What's worse, the chronic misidentification of the world's second largest continent extends beyond my own circle. Discussing Africa as if it were a country is endemic to western media's world news coverage.
A study done by British newspaper The Guardian illustrated the paper's own imprecise reporting. In 2012 and 2013, The Guardian published 5,443 articles that use "Africa" as an all-encompassing descriptor. By comparison, The Guardian published just 2,948 articles that used "Asia" in a similar way. This shows the prejudice that even one of the world's leading news sources has against the continent.

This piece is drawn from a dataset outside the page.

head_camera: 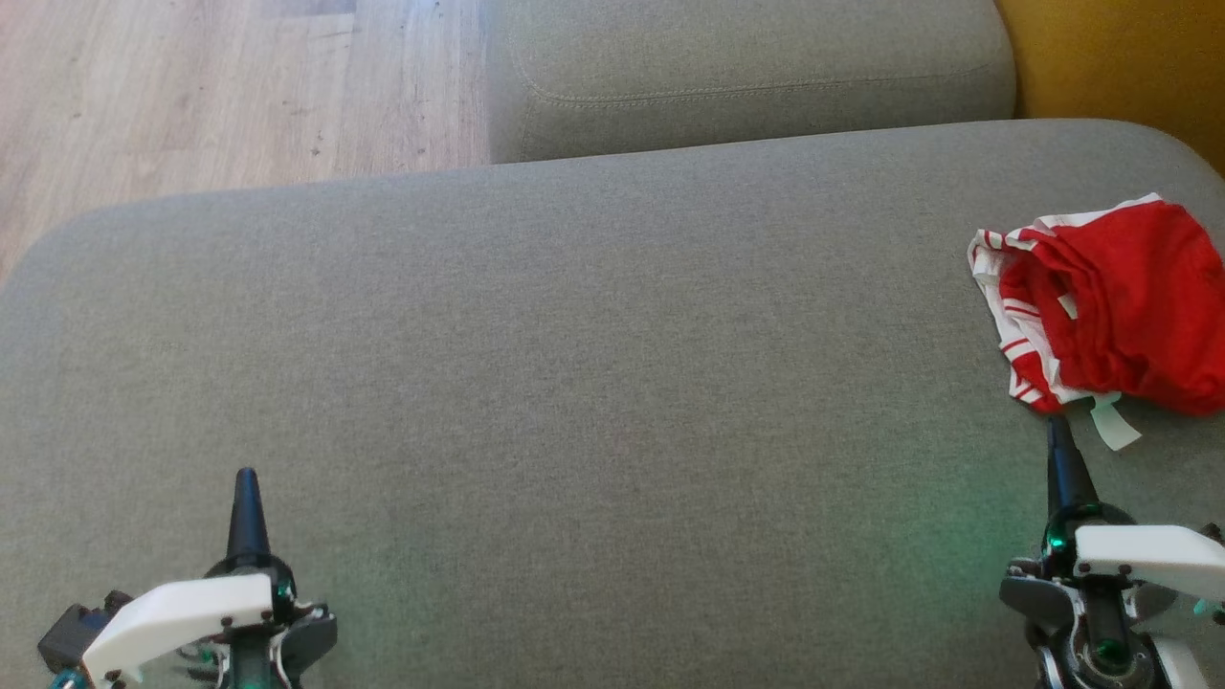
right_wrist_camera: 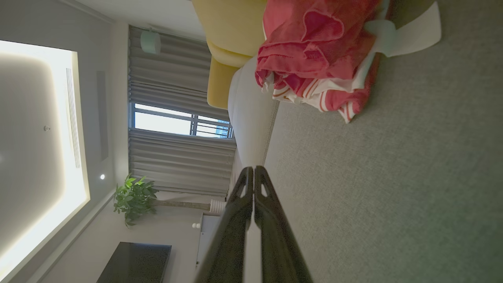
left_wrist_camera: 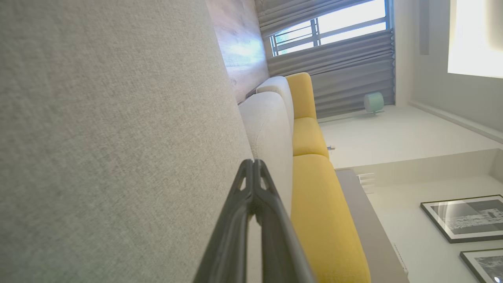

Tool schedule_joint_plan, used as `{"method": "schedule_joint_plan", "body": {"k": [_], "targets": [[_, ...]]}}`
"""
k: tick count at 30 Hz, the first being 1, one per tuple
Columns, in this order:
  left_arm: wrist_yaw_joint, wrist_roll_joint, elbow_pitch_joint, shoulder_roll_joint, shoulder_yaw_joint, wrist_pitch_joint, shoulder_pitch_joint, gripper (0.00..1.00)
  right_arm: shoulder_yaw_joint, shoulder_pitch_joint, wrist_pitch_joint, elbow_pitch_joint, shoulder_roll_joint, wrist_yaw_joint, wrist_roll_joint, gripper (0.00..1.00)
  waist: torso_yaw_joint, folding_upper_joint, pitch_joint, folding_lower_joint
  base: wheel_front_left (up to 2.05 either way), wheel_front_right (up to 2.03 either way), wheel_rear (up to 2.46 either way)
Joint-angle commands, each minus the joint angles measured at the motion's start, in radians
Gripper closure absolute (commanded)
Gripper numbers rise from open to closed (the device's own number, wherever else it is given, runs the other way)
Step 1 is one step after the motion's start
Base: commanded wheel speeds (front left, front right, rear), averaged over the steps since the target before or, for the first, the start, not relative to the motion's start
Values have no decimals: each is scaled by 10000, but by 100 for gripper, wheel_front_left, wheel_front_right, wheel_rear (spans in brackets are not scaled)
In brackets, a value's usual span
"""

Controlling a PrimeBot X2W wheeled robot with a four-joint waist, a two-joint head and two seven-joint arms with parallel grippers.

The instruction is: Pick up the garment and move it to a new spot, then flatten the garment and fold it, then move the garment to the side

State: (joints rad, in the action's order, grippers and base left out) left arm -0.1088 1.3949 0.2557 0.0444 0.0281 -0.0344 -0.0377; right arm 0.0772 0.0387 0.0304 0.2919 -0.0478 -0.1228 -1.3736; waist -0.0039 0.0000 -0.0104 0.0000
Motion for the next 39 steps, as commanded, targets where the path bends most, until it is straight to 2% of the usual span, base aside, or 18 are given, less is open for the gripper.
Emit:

And, it's not just British newspapers. Even the New York Times, journalism's holy grail, has dialed back its coverage, thereby widening the lens through which people see the continent. No longer are there correspondents in each country, embedded with soldiers and warlords. Now, there is the East Africa bureau, tasked with covering Somalia, the Congo and everything in between.

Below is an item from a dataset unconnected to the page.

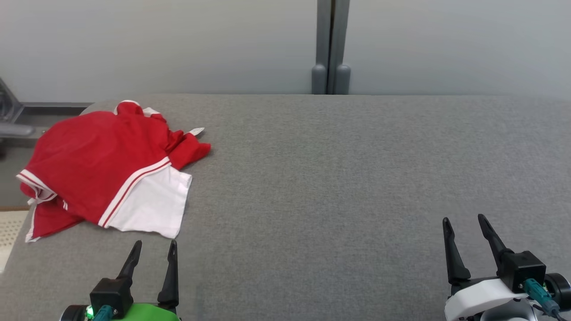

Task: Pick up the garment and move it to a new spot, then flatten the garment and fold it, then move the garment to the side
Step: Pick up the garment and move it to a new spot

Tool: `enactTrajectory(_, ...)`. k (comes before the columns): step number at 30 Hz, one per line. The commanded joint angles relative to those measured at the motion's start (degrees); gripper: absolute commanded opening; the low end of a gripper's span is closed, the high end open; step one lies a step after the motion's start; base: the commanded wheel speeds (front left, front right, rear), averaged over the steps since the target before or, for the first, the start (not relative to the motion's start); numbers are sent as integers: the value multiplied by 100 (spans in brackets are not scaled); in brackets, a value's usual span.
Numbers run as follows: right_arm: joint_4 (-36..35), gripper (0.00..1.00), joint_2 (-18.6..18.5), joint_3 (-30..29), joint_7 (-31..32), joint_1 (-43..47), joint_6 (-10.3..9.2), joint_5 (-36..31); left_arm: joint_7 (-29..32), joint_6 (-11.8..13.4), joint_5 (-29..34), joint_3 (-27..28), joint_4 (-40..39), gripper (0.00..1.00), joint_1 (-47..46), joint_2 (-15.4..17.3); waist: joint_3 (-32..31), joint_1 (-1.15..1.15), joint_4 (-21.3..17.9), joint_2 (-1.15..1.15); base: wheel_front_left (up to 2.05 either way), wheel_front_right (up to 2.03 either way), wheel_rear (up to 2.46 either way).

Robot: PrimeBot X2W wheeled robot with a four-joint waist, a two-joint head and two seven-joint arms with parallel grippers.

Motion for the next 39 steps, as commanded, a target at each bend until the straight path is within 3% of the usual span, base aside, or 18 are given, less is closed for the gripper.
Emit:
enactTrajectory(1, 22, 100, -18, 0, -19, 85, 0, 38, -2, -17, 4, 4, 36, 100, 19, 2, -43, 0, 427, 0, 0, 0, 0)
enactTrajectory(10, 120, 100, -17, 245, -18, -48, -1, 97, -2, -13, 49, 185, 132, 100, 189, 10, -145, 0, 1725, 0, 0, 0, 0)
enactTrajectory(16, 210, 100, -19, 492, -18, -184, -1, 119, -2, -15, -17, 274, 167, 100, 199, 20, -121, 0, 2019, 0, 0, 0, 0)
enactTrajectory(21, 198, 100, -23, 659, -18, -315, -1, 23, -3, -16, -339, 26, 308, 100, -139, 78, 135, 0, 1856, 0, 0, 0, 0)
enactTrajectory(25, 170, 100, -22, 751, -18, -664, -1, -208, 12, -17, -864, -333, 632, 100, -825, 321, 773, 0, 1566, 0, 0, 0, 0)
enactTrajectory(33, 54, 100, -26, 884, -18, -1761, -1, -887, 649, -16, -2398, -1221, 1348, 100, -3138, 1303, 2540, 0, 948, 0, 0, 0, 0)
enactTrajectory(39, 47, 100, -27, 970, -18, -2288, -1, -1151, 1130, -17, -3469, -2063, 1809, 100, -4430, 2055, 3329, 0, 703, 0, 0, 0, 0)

It's a media-wide epidemic. And, not only does this retreat lead to missed stories (five million dead from civil war in the Congo? Ring a bell?), it also breeds generalization. Child soldiers, military coups and the mutilation of female genitalia all become "African problems." They are underreported and, when they do get covered, they are usually poorly written, 300-word accounts that do no justice to the horrors of their topics.
This year's Ebola outbreak only made matters worse.
"Do you have Ebola now?" people would ask, only half kidding, even though the nearest confirmed case was more than 3,500 miles from where I had lived.
The virus should have shed greater light on the continent. It should have spurred an interest in African geography. Instead, the U.S. media fueled an ever hysterical and misinformed population.
Still, few know where to find Guinea, Liberia or Sierra Leone. And, for mainstream America, Ebola and Africa are synonymous.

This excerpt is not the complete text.